Leave the pictures aside and copy all the data exactly.

---*---

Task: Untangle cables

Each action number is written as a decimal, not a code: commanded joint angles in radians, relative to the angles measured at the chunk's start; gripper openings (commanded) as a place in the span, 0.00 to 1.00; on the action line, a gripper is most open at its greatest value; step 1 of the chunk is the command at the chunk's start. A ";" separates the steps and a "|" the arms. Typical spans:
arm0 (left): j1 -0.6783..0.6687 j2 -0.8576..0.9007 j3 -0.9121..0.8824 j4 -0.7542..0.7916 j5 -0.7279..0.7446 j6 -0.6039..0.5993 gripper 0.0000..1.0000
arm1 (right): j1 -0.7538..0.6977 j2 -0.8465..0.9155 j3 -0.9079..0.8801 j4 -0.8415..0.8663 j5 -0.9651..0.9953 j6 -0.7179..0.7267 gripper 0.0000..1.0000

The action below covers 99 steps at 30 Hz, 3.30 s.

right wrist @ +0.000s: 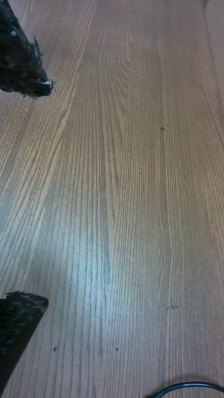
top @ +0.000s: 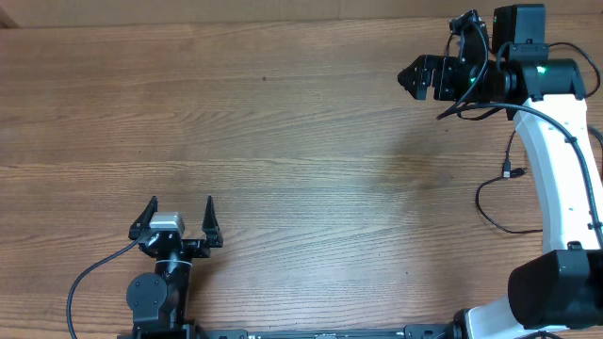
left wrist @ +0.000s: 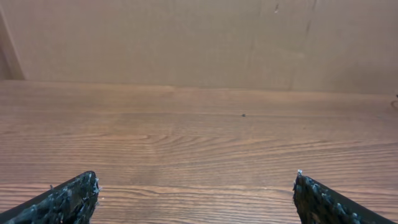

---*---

# Expected answer
Task: Untangle cables

Each action number is written as a decimal, not a code: commanded joint angles in radians, relative to the angles measured at the chunk's start; gripper openings (commanded) as a place in the span, 0.00 to 1.00; on the action line, a gripper is most open at its greatest value; step 1 of the chunk is the command at the chunk's start. A ";" separates the steps and a "|" the arms. Typical spans:
arm0 (left): j1 -0.6783..0.6687 j2 -0.8576..0.9007 j3 -0.9121..0.8824 j4 -0.7542..0.7916 j5 -0.7279..0.7446 j6 -0.6039..0.5993 gripper 0.0000..1.0000
arm1 (right): j1 -0.7538..0.6977 j2 -0.8465..0.9155 j3 -0.9079..0.8801 j4 -0.8415..0.8663 j5 -0.9651..0.9953 j6 -0.7179..0.7267 gripper 0.0000..1.0000

The action below covers 99 steps at 30 Hz, 3.30 s.

right wrist @ +0.000s: 
top @ +0.000s: 
left wrist @ +0.000s: 

The output returned above is complete.